Task goal → Locate every line below that contains the word "wooden" and copy it.
________________________
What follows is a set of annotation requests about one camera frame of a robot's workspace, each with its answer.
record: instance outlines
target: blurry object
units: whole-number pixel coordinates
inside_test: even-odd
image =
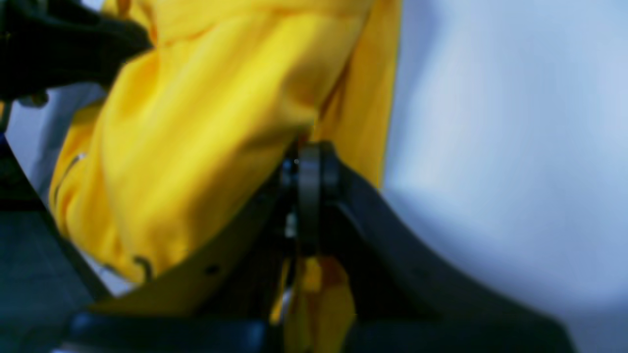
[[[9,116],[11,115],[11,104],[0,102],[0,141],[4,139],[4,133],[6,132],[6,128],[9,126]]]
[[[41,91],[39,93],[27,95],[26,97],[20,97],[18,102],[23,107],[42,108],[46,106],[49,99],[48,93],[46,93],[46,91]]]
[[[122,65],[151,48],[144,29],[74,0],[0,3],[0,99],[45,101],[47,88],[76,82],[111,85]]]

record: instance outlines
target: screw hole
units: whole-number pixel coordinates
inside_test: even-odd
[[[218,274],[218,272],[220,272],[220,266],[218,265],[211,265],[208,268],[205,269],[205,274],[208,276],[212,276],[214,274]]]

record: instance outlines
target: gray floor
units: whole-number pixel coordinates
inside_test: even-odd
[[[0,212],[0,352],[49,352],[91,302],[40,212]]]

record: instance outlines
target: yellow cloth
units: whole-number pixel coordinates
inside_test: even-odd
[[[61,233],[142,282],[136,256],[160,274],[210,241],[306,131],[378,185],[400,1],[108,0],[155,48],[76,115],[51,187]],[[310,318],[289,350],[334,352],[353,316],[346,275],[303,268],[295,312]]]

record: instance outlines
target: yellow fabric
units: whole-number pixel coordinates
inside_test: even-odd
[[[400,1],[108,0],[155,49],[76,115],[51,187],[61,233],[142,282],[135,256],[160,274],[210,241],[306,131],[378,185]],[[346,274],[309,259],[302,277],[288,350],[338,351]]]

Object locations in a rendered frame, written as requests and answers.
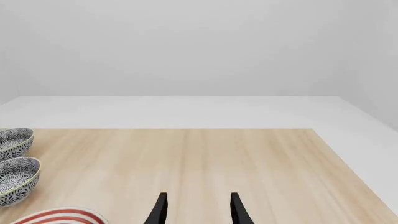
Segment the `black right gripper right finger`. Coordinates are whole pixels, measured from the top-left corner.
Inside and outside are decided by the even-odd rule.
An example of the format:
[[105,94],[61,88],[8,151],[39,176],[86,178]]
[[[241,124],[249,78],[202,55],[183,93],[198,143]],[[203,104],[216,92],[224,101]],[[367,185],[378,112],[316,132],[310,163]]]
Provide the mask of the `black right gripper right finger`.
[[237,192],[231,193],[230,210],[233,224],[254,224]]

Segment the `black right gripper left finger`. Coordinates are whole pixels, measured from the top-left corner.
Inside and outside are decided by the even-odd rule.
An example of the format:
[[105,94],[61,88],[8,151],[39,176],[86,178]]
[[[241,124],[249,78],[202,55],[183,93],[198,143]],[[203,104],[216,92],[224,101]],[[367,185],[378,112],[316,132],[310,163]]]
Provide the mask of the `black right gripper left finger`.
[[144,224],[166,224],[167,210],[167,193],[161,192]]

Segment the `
________________________
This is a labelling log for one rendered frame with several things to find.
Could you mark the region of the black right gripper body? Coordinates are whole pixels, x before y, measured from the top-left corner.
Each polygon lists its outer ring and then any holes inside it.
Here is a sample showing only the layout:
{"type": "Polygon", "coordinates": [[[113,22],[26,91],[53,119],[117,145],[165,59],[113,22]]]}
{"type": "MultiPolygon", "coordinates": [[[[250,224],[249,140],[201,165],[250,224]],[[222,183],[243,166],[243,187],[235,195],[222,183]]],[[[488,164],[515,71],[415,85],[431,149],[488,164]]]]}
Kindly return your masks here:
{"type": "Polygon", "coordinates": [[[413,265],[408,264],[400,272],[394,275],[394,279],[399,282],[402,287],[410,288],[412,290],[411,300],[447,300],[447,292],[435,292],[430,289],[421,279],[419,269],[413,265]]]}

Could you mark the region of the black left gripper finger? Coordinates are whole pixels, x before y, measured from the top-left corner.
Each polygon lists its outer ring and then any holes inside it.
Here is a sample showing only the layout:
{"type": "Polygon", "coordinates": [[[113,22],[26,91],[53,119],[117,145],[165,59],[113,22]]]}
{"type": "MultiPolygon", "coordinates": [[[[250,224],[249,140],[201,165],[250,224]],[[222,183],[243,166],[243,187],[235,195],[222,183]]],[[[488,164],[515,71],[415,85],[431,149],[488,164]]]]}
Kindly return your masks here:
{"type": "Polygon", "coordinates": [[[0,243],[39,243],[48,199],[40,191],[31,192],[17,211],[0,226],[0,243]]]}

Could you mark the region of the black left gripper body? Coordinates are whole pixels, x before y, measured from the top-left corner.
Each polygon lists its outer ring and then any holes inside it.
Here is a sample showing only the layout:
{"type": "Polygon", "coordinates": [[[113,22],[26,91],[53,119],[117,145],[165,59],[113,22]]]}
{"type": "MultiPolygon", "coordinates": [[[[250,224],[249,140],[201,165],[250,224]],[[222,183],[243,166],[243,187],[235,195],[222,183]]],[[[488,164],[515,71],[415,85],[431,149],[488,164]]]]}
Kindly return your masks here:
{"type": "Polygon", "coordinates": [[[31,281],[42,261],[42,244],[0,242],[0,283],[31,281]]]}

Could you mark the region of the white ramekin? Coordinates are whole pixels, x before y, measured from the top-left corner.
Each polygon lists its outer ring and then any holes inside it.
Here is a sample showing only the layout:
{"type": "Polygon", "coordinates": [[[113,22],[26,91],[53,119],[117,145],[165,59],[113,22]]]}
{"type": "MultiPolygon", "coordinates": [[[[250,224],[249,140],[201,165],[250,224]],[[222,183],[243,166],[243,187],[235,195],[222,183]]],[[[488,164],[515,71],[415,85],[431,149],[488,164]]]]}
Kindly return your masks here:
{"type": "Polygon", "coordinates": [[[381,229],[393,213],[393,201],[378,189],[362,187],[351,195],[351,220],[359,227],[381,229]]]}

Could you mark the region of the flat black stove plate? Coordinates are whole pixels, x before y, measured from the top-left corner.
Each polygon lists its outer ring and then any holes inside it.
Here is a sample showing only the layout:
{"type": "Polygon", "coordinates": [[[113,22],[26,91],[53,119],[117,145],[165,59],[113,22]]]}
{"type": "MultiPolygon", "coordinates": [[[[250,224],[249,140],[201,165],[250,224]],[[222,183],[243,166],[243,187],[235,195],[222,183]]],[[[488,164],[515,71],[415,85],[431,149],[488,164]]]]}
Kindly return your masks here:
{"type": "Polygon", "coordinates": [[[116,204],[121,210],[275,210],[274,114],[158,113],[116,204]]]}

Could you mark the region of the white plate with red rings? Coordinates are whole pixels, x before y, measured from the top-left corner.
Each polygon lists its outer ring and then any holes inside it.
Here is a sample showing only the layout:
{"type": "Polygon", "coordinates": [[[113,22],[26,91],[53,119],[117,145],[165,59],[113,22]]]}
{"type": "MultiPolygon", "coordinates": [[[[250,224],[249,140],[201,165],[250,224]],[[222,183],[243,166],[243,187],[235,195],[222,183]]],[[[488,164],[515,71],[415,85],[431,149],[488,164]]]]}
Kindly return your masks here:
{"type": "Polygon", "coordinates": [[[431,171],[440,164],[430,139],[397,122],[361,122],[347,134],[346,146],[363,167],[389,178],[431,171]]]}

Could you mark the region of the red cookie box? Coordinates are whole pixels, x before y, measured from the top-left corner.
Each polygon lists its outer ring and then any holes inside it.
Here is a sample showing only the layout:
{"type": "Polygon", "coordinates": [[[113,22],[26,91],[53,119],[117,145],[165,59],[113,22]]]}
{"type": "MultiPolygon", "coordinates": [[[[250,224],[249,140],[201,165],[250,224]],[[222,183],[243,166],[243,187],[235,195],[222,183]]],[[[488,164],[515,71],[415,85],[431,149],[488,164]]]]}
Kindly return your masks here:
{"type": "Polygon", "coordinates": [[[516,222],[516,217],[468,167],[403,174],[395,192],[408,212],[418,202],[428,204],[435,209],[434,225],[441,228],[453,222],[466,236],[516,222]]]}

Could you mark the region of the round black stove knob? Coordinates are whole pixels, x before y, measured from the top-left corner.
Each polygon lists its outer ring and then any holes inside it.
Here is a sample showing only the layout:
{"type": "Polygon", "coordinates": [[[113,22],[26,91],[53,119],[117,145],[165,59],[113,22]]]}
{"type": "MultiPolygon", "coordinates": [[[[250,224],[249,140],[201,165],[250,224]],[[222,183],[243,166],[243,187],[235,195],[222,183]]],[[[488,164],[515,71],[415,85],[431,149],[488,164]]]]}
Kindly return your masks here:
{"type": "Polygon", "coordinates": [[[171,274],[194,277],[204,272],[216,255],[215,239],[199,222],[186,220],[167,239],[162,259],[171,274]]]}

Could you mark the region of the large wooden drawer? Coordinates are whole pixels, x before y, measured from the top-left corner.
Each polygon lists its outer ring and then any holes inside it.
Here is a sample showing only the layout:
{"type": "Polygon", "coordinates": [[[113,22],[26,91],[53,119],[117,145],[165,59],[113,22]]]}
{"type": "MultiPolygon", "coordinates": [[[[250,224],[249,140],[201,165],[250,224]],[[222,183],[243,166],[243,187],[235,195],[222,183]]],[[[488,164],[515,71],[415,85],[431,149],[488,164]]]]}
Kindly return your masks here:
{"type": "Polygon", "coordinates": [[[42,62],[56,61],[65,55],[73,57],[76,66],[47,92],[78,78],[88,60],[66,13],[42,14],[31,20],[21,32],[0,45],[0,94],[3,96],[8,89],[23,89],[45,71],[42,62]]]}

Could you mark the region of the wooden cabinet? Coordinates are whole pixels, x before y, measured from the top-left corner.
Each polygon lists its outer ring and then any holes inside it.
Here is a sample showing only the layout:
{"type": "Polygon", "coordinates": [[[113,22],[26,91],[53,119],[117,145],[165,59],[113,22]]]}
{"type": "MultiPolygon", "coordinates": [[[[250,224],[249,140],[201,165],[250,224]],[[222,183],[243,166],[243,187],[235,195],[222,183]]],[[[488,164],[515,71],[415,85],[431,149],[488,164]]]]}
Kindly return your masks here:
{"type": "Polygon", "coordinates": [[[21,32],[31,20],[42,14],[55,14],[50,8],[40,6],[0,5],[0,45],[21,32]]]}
________________________
Response to this exercise →
Could you mark the region of the large wooden drawer? Coordinates are whole pixels, x before y, measured from the top-left corner.
Could you mark the region of the wooden cabinet? Coordinates are whole pixels, x before y, measured from the top-left corner.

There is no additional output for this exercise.